■ **Assignment**: Leave out the images; return the rest of the data exactly.

■ **Stored data**:
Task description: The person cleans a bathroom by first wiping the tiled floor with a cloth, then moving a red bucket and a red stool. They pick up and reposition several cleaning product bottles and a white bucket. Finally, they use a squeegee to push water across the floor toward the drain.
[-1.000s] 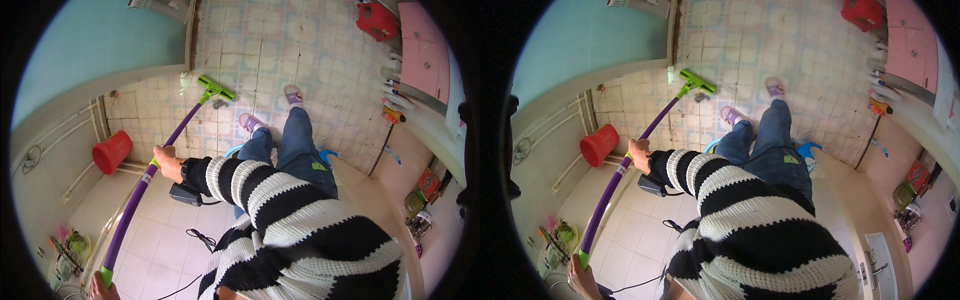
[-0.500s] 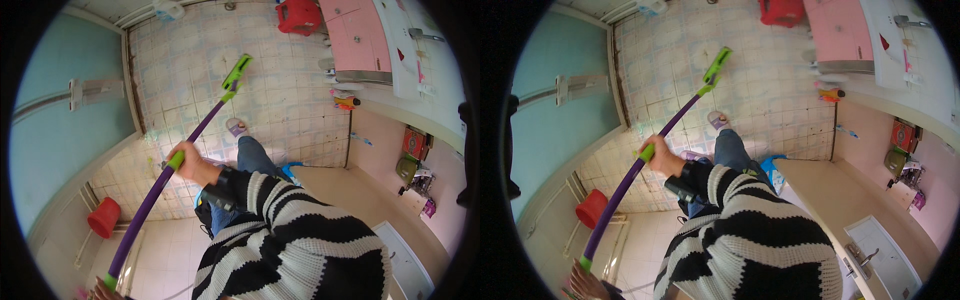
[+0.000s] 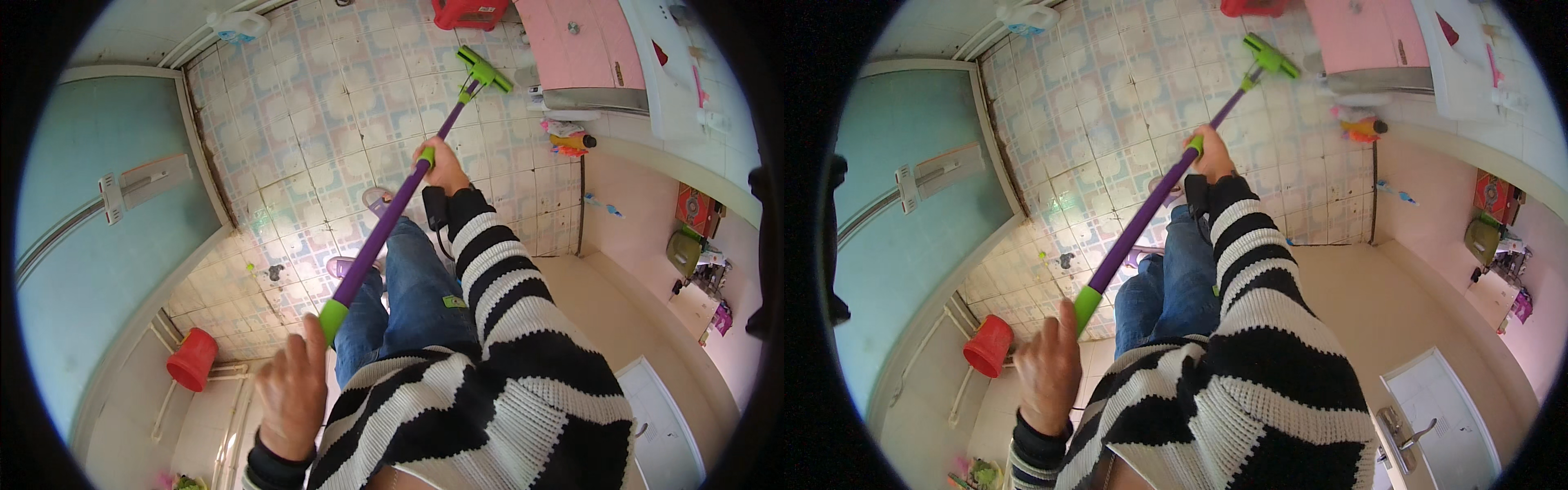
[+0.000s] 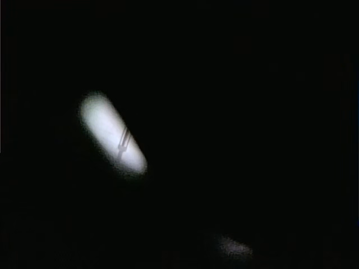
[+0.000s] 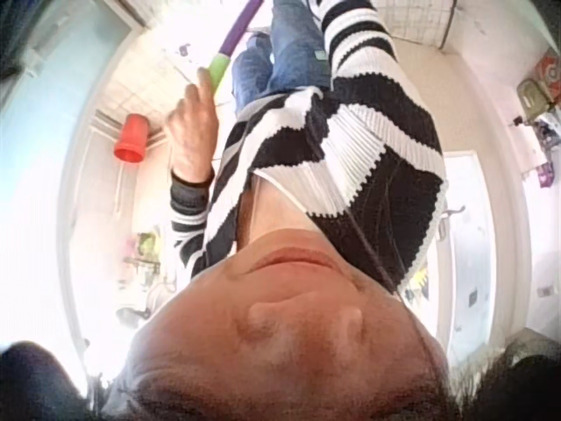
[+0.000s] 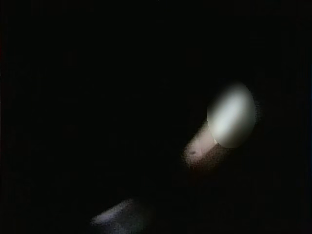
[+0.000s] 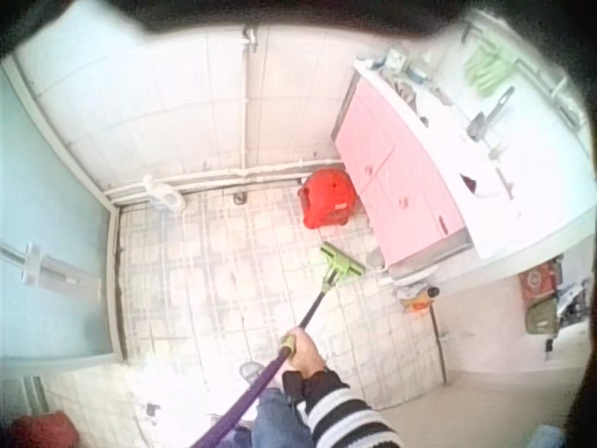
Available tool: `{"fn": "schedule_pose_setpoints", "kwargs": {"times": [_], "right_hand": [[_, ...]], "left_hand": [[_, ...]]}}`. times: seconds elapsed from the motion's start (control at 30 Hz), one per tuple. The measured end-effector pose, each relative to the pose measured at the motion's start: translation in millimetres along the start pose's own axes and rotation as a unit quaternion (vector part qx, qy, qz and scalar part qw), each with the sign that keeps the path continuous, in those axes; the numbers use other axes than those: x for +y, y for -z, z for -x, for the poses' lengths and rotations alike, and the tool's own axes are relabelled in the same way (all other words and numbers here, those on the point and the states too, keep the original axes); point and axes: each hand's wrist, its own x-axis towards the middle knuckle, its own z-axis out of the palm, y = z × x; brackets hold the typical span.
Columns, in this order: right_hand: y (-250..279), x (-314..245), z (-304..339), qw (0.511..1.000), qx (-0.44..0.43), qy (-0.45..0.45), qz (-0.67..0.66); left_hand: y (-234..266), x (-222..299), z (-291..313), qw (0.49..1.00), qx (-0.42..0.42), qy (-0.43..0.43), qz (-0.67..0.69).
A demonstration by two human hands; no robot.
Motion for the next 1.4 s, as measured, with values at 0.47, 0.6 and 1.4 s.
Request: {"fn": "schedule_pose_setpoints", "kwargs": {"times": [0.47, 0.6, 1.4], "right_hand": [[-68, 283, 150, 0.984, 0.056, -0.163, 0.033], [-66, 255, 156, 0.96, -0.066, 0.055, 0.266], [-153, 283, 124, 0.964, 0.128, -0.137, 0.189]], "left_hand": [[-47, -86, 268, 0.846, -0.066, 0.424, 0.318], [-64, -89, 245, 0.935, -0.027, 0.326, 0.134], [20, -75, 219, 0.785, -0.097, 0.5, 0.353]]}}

■ **Finished exercise**:
Task description: The person cleans a bathroom by first wiping the tiled floor with a cloth, then moving a red bucket and a red stool. They pick up and reposition several cleaning product bottles and a white bucket. Finally, they use a squeegee to push water across the floor toward the drain.
[-1.000s] 
[-0.500s] 
[+0.000s] 
[+0.000s] 
[+0.000s] 
[+0.000s] 
[+0.000s] 
Available tool: `{"fn": "schedule_pose_setpoints", "kwargs": {"times": [_], "right_hand": [[_, ...]], "left_hand": [[_, ...]]}}`. times: seconds elapsed from the motion's start (control at 30 Hz), one per tuple. The measured end-effector pose, each relative to the pose measured at the motion's start: translation in millimetres along the start pose's own axes and rotation as a unit quaternion (vector part qx, qy, qz and scalar part qw), each with the sign that keeps the path continuous, in those axes; the numbers use other axes than those: x for +y, y for -z, z for -x, for the poses' lengths and rotations alike, and the tool's own axes are relabelled in the same way (all other words and numbers here, those on the point and the states too, keep the original axes); point and axes: each hand's wrist, its own x-axis towards the middle knuckle, its own z-axis out of the palm, y = z × x; brackets hold the typical span.
Columns, in this order: right_hand: y (-250..279), x (-314..245), z (-304..339), qw (0.511..1.000), qx (-0.44..0.43), qy (-0.45..0.45), qz (-0.67..0.66); left_hand: y (-234..266), x (-222..299), z (-291..313), qw (0.49..1.00), qx (-0.42..0.42), qy (-0.43..0.43), qz (-0.67..0.69).
A demonstration by two human hands; no robot.
Motion for the next 1.4 s, as measured, with values at 0.47, 0.6 and 1.4 s.
Request: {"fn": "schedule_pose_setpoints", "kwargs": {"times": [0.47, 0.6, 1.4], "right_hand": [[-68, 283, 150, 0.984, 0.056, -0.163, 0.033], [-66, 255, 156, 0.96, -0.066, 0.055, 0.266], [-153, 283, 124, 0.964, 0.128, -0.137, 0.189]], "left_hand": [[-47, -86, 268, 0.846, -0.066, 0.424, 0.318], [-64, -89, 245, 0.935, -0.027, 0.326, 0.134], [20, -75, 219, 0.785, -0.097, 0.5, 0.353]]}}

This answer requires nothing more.